From: Geoffrey I. Brown <gibrown>
Date: Monday, December 11, 1995
Michael McColgin <mimccol [at] dlapr__lib__az__us> writes

>A new museum has a huge storage area that's excellent in every way
>*except* for the cement slab.  The builder says it may take 2 years
>for the cement to cure.  The odor is overwhelming and the area is
>currently used for storing both artifact and photograph collections.

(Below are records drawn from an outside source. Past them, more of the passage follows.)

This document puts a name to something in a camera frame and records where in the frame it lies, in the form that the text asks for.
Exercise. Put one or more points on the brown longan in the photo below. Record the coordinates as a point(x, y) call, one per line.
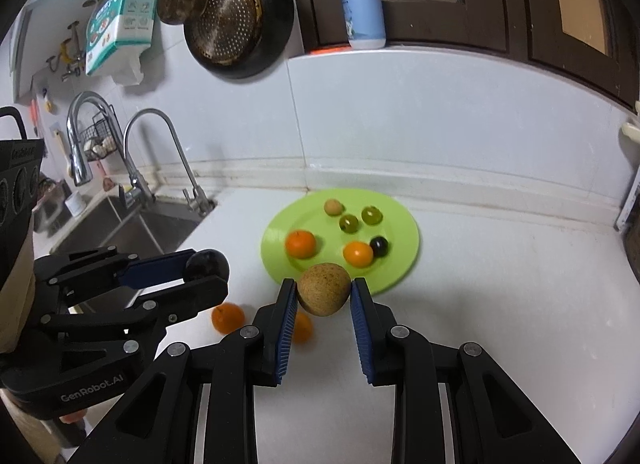
point(332, 207)
point(324, 296)

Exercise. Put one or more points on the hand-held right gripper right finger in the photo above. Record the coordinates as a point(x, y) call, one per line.
point(357, 329)

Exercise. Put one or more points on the chrome pull-down faucet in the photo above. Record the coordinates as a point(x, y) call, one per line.
point(80, 143)

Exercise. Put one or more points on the large orange tangerine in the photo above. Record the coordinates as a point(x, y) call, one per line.
point(300, 244)

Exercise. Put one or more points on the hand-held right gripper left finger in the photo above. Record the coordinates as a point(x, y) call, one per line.
point(285, 329)

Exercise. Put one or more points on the orange tangerine with stem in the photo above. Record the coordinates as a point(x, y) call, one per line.
point(227, 319)

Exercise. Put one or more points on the person's left forearm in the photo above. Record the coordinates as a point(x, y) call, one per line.
point(17, 294)

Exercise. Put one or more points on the small white cup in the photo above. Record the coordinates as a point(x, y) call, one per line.
point(75, 205)

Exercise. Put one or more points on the slim chrome gooseneck faucet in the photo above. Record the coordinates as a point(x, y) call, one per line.
point(175, 153)

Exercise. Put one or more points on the black frying pan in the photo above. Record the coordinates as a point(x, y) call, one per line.
point(240, 23)

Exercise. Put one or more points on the small orange tangerine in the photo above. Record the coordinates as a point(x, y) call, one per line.
point(305, 329)

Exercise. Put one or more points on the oval orange kumquat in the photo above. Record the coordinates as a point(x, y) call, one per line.
point(358, 254)

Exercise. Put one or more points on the teal white bag box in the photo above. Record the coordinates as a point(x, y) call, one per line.
point(117, 23)

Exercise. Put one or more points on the steel sink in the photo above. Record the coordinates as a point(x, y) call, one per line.
point(125, 229)

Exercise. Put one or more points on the green plate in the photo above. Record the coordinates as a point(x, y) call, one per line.
point(395, 254)

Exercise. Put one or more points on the metal kitchen rack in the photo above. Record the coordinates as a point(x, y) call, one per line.
point(631, 206)

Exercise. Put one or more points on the dark purple plum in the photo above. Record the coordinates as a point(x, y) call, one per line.
point(379, 246)
point(207, 264)

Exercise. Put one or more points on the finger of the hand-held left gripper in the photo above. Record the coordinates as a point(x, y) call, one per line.
point(155, 271)
point(200, 296)

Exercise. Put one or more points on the green cherry tomato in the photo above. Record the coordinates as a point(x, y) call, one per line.
point(371, 215)
point(348, 223)

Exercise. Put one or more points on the small brass pot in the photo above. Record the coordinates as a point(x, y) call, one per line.
point(182, 2)

There are many types of coatings or sealers that are available for
concrete floors and most can be applied after an initial 30 days of
aging of the concrete.  The simplest and least disruptive are the
mop-on acrylic emulsion sealers which are often a standard material
for institutional custodial people.  These dry quickly, usually
within an hour or so and have relatively little odor.  They are
usually completely odor-free within two or three days.  They can be
renewed occasionally when worn, or totally stripped to apply
something more durable or permanent.

Epoxies of many sorts are available for creating very durable
permanent floor finishes.  Some give of highly toxic vapors during
application and are very expensive to apply.  Others are less
problematic and cure enough to use within 24 hours.

Various sorts of paints can be used, but these have limited
durability and require several days to cure adequately to use.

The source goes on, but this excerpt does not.